### Instructions for the task:
Beneath this instruction is a block of data; output from it exactly the lines that run from the one containing "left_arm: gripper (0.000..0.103" through the one containing "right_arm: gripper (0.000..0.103", inclusive.

--

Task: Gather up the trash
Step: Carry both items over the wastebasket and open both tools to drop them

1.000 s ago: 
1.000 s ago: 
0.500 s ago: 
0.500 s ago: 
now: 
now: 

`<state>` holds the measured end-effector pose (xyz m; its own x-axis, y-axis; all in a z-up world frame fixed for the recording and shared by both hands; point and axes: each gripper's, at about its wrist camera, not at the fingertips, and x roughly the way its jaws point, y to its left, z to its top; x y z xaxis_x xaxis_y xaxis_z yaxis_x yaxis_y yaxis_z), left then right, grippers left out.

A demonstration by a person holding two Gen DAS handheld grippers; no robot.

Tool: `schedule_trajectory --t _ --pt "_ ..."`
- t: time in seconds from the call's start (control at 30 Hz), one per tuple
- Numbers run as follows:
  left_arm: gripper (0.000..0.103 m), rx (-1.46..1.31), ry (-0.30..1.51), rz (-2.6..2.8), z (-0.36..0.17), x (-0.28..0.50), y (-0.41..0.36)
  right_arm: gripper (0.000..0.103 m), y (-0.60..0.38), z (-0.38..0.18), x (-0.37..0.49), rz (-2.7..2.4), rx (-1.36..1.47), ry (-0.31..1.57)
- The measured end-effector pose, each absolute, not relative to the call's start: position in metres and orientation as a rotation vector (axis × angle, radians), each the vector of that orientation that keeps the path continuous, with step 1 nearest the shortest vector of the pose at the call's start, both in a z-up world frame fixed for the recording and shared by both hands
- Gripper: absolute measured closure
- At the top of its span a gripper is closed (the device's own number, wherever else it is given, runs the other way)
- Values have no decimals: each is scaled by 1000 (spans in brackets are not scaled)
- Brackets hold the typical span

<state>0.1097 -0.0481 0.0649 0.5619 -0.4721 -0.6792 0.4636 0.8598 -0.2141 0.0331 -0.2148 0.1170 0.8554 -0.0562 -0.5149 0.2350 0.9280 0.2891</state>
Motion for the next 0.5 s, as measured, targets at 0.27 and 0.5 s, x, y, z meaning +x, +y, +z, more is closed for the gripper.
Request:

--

### Exercise solution:
  left_arm: gripper (0.000..0.103 m), rx (-1.46..1.31), ry (-0.30..1.51), rz (-2.6..2.8), z (-0.36..0.17), x (-0.28..0.50), y (-0.41..0.36)
  right_arm: gripper (0.000..0.103 m), y (-0.60..0.38), z (-0.38..0.18), x (-0.37..0.49), rz (-2.7..2.4), rx (-1.36..1.47), ry (-0.31..1.57)

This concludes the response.